EXTRACT_SEMANTIC_CATEGORIES

Note

EXTRACT_SEMANTIC_CATEGORIES is a legacy function. Snowflake recommends using other methods of implementing sensitive data classification.

Returns a set of categories (semantic and privacy) for each supported column in the specified table or view. To return the categories for a column, the column must use a data type that supports classification and does not contain all NULL values.

这些类别来自列中包含的元数据和数据,以及有关列和数据的元数据。隐私类别依赖于生成的语义类别(如果有的话)。

语法

EXTRACT_SEMANTIC_CATEGORIES( '<object_name>' [ , <max_rows_to_scan> ] )

实参

必填:

object_name

包含待分类列的表、外部表、视图或物化视图的名称。如果当前会话中未使用数据库和架构,则名称必须完全限定。

名称必须与数据库中存储的名称完全相同。
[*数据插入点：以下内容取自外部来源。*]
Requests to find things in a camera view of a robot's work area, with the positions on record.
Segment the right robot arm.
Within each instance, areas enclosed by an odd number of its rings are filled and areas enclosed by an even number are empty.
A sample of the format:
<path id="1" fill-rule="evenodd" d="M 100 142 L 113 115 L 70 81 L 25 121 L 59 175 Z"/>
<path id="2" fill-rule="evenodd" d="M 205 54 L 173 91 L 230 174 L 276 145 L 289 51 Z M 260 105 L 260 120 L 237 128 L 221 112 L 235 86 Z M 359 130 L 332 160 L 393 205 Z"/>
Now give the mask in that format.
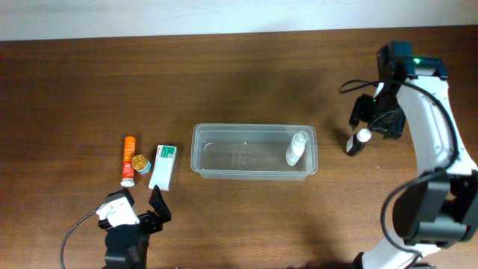
<path id="1" fill-rule="evenodd" d="M 409 128 L 417 176 L 387 195 L 380 214 L 391 215 L 393 226 L 353 267 L 422 268 L 426 256 L 477 232 L 477 165 L 453 117 L 444 62 L 393 41 L 378 51 L 377 64 L 376 92 L 357 98 L 350 115 L 355 132 L 346 152 L 358 155 L 375 132 L 397 139 Z"/>

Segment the clear plastic container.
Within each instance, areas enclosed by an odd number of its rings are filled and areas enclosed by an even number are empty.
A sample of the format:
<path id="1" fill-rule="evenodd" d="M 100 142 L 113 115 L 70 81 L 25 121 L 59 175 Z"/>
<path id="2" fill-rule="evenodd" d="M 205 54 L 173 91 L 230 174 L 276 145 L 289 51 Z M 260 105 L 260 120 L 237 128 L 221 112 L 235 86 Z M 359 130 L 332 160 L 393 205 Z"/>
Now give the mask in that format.
<path id="1" fill-rule="evenodd" d="M 290 166 L 286 152 L 299 132 L 308 140 Z M 318 171 L 316 133 L 304 125 L 201 123 L 193 129 L 190 166 L 204 179 L 302 181 Z"/>

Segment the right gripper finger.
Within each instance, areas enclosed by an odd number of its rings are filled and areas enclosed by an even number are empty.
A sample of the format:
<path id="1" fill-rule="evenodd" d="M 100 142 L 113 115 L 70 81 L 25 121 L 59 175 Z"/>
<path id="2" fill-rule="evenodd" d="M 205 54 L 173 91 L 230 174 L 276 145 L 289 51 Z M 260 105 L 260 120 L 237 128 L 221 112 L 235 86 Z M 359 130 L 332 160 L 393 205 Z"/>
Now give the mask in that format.
<path id="1" fill-rule="evenodd" d="M 352 130 L 359 126 L 360 122 L 370 124 L 373 119 L 373 97 L 362 94 L 357 98 L 349 119 Z"/>
<path id="2" fill-rule="evenodd" d="M 383 138 L 398 139 L 402 136 L 406 116 L 401 108 L 397 108 L 377 117 L 367 128 L 371 132 L 383 135 Z"/>

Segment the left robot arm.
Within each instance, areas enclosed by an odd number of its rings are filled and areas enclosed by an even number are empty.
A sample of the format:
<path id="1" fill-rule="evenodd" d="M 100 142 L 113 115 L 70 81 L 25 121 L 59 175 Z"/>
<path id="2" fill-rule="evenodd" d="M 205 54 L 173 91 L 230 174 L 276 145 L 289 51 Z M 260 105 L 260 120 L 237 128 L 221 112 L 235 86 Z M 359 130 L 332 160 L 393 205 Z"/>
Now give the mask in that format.
<path id="1" fill-rule="evenodd" d="M 134 199 L 127 188 L 108 194 L 105 203 L 96 210 L 98 227 L 105 236 L 106 268 L 145 268 L 150 235 L 163 230 L 172 219 L 171 212 L 159 187 L 152 189 L 149 198 L 152 210 L 136 214 Z"/>

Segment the white green medicine box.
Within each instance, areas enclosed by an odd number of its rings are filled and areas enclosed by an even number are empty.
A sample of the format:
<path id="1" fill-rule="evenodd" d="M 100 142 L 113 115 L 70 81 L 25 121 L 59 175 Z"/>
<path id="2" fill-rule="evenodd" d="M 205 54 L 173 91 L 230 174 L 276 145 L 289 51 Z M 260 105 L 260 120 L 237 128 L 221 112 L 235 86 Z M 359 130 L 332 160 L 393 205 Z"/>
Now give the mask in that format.
<path id="1" fill-rule="evenodd" d="M 173 177 L 173 168 L 176 160 L 177 148 L 169 145 L 158 145 L 152 176 L 149 180 L 149 189 L 158 187 L 168 191 Z"/>

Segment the white spray bottle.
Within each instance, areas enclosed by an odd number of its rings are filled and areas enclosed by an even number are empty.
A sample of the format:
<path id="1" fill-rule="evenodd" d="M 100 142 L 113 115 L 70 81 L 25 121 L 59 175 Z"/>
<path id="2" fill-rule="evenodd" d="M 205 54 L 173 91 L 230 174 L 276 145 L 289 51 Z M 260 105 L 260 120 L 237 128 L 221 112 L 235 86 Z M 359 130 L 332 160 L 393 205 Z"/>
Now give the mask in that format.
<path id="1" fill-rule="evenodd" d="M 289 144 L 285 154 L 285 159 L 289 166 L 295 166 L 300 160 L 305 151 L 305 145 L 307 144 L 308 140 L 309 135 L 304 131 L 297 132 L 292 137 L 291 143 Z"/>

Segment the orange tablet tube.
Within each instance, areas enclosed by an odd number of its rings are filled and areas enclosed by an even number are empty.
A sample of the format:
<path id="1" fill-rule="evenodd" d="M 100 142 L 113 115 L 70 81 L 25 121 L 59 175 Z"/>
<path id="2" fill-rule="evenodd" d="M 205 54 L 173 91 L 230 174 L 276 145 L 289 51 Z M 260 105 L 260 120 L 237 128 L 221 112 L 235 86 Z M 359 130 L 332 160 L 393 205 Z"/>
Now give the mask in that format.
<path id="1" fill-rule="evenodd" d="M 135 154 L 135 138 L 128 136 L 124 140 L 122 181 L 120 185 L 128 188 L 134 186 L 134 168 L 132 167 L 132 159 Z"/>

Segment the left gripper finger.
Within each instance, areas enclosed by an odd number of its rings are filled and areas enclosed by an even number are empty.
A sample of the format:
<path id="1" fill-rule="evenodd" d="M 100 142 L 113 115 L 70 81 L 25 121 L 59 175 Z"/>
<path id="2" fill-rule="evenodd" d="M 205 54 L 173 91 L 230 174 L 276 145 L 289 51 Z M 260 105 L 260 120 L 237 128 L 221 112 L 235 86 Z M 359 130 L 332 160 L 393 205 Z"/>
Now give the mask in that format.
<path id="1" fill-rule="evenodd" d="M 118 191 L 108 194 L 105 197 L 105 202 L 112 202 L 121 198 L 126 198 L 129 205 L 134 205 L 134 198 L 131 195 L 130 191 L 127 188 L 122 188 Z"/>
<path id="2" fill-rule="evenodd" d="M 162 223 L 171 221 L 171 212 L 165 203 L 164 198 L 162 197 L 160 188 L 157 185 L 155 185 L 152 190 L 151 197 L 149 198 L 149 204 L 154 208 L 155 213 Z"/>

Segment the gold lidded small jar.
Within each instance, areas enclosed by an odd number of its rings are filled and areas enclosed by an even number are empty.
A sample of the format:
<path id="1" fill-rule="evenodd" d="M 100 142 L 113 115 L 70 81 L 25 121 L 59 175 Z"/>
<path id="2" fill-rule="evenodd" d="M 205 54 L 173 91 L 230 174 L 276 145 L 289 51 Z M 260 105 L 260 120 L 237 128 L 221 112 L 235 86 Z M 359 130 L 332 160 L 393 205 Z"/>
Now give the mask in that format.
<path id="1" fill-rule="evenodd" d="M 151 169 L 150 161 L 143 155 L 135 155 L 131 160 L 131 166 L 141 175 L 148 173 Z"/>

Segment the black bottle white cap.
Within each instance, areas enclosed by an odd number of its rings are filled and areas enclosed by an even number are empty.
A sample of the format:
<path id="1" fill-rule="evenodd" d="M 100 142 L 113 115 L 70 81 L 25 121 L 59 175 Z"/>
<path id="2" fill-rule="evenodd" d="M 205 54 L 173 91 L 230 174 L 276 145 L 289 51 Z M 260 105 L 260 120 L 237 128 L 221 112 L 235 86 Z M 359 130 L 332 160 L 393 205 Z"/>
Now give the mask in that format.
<path id="1" fill-rule="evenodd" d="M 358 155 L 364 148 L 366 143 L 371 139 L 372 134 L 369 129 L 361 129 L 355 133 L 346 144 L 346 154 L 348 156 Z"/>
如果名称包含特殊字符、大写字母或空格,则名称必须先用双引号括起来,然后再放在单引号内。

可选:

max_rows_to_scan

用于确定指定表/视图中分类类别的行样本大小。

Valid values: 1 to 10000

Default: 10000

返回

作为一个代表性示例,JSON 对象具有以下结构:

{
  "valid_value_ratio": 1.0,
  "recommendation": {
    "semantic_category": "PASSPORT",
    "privacy_category": "IDENTIFIER",
    "confidence": "HIGH",
    "coverage": 0.7,
    "details": [
      {
        "semantic_category": "US_PASSPORT",
        "coverage": 0.7
      },
      {
        "semantic_category": "CA_PASSPORT",
        "coverage": 0.1
      }
    ]
  },
  "alternates": [
    {
      "semantic_category": "NATIONAL_IDENTIFIER",
      "privacy_category": "IDENTIFIER",
      "confidence": "LOW",
      "coverage": 0.3,
      "details": [
        {
          "semantic_category": "US_SSN",
          "privacy_category": "IDENTIFIER",
          "coverage": 0.3
        }
      ]
    }
  ]
}

其中:

valid_value_ratio

指定样本大小中有效值的比率。无效值包括 NULL、空字符串和字符数超过 256 个的字符串。

recommendation

指定有关每个标签和值的信息。这些信息包括:

semantic_category

指定语义类别标签值。

For possible tag values, see Native semantic categories of sensitive data classification.

privacy_category

指定隐私类别标签值。

The possible values are IDENTIFIER, QUASI-IDENTIFIER and SENSITIVE.

confidence

Specifies one of the following values: HIGH, MEDIUM, or LOW. This value indicates the relative confidence that Snowflake has based upon the column sampling process and how the column data aligns with how Snowflake classifies data.

coverage

指定与特定类别的规则匹配的采样单元格值的百分比。

details

指定可为 SEMANTIC_CATEGORY 标签指定地理标签值的字段和值。

alternates

指定除推荐标签之外要考虑的每个标签和值的信息。

使用说明

  • 该函数需要一个运行中的仓库。仓库会影响性能和成本。
  • This function is no longer being updated to coincide with additional enhancements to Data Classification.

示例

Extract the semantic and privacy categories for the my_db.my_schema.hr_data table using the default (10000) for the number of rows to scan:

USE ROLE data_engineer;

USE WAREHOUSE classification_wh;

SELECT EXTRACT_SEMANTIC_CATEGORIES('my_db.my_schema.hr_data');

与上一个示例相同,但仅限于扫描表中的 5000 行:

USE ROLE data_engineer;

SELECT EXTRACT_SEMANTIC_CATEGORIES('my_db.my_schema.hr_data', 5000);

与第一个示例相同,但将结果存储在表中:

USE ROLE data_engineer;

CREATE OR REPLACE TABLE classification_results(v VARIANT) AS
  SELECT EXTRACT_SEMANTIC_CATEGORIES('my_db.my_schema.hr_data');

Once the results are stored in a table, you can revise them before using ASSOCIATE_SEMANTIC_CATEGORY_TAGS to apply them.